Korttila K, Linnoila M
Anesthesiology. 1975 Jun;42(6):685-91. doi: 10.1097/00000542-197506000-00010.
Psychomotor skills related to driving and the ability to discriminate the fusion of flickering light were measured in a double-blind cross-over fashion in 11 healthy volunteers before, and 1, 3, 5, and 7 hours after, intramuscular injection of saline solution, 10 mg diazepam, or 75 mg meperidine. The late effects of meperidine were tested in five other subjects 12 and 24 hours after the injection. The effects of diazepam were the most harmful to coordinative and reactive skills, which were significantly impaired for as long as 5 hours. Meperidine impaired reactive skills for as long as 3 hours and flicker-fusion discrimination and coordinative skills for as long as 12 hours.

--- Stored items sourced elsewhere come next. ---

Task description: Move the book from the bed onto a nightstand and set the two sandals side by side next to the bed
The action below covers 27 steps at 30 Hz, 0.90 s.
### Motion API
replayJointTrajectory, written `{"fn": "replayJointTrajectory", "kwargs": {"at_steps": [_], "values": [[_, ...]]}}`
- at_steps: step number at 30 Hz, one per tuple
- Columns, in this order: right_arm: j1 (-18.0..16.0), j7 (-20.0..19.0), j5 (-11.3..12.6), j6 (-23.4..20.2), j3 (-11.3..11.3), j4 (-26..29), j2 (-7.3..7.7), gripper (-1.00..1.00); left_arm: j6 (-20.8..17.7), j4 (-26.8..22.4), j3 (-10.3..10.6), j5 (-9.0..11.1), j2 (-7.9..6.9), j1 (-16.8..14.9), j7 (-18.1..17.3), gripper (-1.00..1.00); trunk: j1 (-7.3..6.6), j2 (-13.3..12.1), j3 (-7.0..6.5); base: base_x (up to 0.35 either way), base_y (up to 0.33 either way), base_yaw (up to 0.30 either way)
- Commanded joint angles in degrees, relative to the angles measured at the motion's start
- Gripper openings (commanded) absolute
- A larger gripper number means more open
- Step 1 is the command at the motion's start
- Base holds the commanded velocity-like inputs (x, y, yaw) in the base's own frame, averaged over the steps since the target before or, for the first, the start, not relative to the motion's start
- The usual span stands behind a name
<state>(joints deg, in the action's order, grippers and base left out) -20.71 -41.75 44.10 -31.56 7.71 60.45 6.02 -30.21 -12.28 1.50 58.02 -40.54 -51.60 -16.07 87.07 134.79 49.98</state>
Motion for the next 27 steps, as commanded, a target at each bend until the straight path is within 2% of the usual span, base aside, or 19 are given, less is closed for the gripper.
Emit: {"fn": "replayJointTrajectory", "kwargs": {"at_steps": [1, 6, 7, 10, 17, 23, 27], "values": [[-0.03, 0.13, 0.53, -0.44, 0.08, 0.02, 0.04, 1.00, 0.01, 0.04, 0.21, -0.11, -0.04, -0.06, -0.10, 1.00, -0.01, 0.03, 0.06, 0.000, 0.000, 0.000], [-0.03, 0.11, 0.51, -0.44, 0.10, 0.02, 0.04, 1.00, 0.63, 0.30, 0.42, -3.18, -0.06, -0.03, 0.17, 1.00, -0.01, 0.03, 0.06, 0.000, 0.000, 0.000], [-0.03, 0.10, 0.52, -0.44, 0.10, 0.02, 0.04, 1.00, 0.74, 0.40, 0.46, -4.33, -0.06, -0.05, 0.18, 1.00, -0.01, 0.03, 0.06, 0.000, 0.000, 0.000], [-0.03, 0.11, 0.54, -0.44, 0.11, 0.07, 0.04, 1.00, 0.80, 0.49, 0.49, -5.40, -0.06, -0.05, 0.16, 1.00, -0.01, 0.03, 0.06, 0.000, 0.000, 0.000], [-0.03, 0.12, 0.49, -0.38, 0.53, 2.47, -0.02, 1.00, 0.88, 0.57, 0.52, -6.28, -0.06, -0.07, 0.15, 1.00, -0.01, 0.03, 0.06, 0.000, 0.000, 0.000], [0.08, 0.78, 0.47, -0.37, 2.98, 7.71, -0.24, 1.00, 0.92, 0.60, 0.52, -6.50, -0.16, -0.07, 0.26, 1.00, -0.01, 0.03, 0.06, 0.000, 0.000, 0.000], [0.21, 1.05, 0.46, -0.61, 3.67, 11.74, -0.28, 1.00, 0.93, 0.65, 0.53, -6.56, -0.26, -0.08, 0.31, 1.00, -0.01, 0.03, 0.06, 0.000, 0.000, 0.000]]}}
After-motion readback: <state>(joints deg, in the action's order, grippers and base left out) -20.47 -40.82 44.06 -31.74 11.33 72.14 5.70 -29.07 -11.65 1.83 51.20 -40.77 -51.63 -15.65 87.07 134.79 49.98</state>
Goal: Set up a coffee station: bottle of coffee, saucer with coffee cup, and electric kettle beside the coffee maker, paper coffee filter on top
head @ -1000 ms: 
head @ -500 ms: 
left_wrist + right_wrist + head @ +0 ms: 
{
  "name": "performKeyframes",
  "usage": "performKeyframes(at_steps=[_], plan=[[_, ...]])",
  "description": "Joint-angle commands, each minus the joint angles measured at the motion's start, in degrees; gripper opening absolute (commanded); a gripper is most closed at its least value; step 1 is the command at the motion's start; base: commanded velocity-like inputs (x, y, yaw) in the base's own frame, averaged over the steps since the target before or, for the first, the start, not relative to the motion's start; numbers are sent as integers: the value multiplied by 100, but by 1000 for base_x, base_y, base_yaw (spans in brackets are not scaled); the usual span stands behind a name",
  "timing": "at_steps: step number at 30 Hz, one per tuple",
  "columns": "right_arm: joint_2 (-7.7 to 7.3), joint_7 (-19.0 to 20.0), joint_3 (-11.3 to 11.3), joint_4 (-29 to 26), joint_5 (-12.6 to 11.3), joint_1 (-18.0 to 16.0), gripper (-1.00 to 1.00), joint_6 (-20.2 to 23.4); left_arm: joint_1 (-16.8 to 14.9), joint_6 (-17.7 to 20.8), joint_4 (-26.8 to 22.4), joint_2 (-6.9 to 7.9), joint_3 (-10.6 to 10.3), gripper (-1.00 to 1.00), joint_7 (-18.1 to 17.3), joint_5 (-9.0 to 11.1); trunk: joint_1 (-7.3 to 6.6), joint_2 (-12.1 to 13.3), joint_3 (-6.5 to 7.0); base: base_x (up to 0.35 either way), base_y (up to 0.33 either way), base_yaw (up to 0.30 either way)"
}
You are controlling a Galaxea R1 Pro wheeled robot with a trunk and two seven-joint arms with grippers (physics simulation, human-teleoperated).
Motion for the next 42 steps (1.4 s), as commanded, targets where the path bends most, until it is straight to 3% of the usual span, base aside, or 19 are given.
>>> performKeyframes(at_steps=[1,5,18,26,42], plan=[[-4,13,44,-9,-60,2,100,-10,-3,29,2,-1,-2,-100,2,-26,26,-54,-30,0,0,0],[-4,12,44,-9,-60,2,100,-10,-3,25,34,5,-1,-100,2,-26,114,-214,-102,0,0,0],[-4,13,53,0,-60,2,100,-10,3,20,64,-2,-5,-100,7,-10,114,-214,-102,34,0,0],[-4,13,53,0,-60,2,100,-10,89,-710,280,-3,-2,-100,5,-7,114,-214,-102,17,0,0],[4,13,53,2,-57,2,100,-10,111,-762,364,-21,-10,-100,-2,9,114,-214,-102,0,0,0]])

It is concluded that patients should not drive or operate machinery for at least 7 hours after receiving 10 mg diazepam intramuscularly and for 24 hours after receiving 75 mg meperidine intramuscularly.
在11名健康志愿者中,以双盲交叉方式在肌肉注射生理盐水、10毫克地西泮或75毫克哌替啶之前以及之后1、3、5和7小时,测量了与驾驶相关的心理运动技能以及辨别闪烁光融合的能力。在另外5名受试者中,于注射后12和24小时测试了哌替啶的后期影响。地西泮对协调和反应技能的影响最为有害,这些技能在长达5小时内均受到显著损害。哌替啶在长达3小时内损害反应技能,在长达12小时内损害闪烁融合辨别和协调技能。得出的结论是,患者在肌肉注射10毫克地西泮后至少7小时内以及在肌肉注射75毫克哌替啶后24小时内不应驾驶或操作机器。